Machine Learning Program, Georgia Tech, Atlanta, Georgia, USA.
Proc Mach Learn Res. 2021 Jul;139:6631-6641.
Optimal transport (OT) is a widely used technique for distribution alignment, with applications throughout the machine learning, graphics, and vision communities. Without any additional structural assumptions on transport, however, OT can be fragile to outliers or noise, especially in high dimensions. Here, we introduce Latent Optimal Transport (LOT), a new approach for OT that simultaneously learns low-dimensional structure in data while leveraging this structure to solve the alignment task. The idea behind our approach is to learn two sets of "anchors" that constrain the flow of transport between a source and target distribution. In both theoretical and empirical studies, we show that LOT regularizes the rank of transport and makes it more robust to outliers and the sampling density. We show that by allowing the source and target to have different anchors, and using LOT to align the latent spaces between anchors, the resulting transport plan has better structural interpretability and highlights connections between both the individual data points and the local geometry of the datasets.

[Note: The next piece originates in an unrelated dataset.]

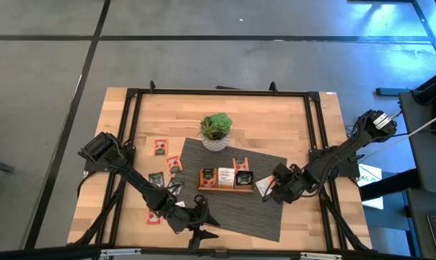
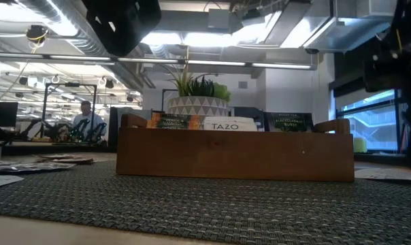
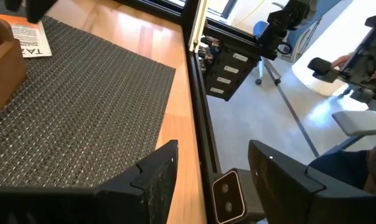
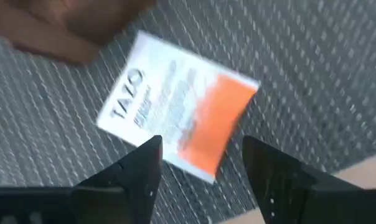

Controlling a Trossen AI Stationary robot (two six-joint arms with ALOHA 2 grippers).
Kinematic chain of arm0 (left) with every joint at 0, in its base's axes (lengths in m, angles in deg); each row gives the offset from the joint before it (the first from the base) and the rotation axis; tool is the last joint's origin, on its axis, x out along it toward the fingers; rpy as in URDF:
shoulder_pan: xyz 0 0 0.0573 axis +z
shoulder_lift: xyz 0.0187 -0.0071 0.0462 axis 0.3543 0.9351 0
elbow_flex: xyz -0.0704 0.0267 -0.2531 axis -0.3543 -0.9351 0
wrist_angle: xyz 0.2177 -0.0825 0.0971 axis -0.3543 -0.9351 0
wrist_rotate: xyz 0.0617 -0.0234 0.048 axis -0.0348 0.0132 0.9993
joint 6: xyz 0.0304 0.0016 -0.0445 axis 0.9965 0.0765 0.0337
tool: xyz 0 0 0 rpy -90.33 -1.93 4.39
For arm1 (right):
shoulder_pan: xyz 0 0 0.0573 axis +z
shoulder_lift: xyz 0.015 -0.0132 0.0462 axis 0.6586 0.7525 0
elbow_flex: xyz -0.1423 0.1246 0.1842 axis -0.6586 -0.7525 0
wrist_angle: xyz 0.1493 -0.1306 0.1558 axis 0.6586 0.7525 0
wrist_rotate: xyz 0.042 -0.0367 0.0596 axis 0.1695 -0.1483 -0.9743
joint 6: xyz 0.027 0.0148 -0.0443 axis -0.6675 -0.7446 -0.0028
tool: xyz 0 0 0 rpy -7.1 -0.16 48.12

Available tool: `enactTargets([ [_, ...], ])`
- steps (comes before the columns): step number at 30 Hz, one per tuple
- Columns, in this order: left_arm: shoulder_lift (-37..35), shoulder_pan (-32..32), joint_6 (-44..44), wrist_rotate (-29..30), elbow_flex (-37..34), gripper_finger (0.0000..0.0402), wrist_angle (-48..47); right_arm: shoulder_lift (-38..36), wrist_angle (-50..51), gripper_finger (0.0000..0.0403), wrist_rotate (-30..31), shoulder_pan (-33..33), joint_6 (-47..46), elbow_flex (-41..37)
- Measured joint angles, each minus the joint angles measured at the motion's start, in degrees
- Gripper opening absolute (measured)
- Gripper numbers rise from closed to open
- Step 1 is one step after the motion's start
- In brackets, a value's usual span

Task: Pick & Place Tea
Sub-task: Put the white tea bag into the middle of the wooden organizer

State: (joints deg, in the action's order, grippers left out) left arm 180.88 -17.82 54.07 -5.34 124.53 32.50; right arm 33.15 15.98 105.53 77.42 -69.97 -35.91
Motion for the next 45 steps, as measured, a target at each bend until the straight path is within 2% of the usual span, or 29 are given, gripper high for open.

最优传输(OT)是一种广泛用于分布对齐的技术,在机器学习、图形学和视觉领域都有应用。然而,在没有对传输进行任何额外结构假设的情况下,OT可能对异常值或噪声很敏感,尤其是在高维空间中。在此,我们引入潜在最优传输(LOT),这是一种新的OT方法,它在学习数据中的低维结构的同时,利用这种结构来解决对齐任务。我们方法背后的想法是学习两组“锚点”,它们约束源分布和目标分布之间的传输流。在理论和实证研究中,我们表明LOT规范了传输的秩,并使其对异常值和采样密度更具鲁棒性。我们表明,通过允许源和目标具有不同的锚点,并使用LOT来对齐锚点之间的潜在空间,所得的传输计划具有更好的结构可解释性,并突出了各个数据点之间以及数据集局部几何之间的联系。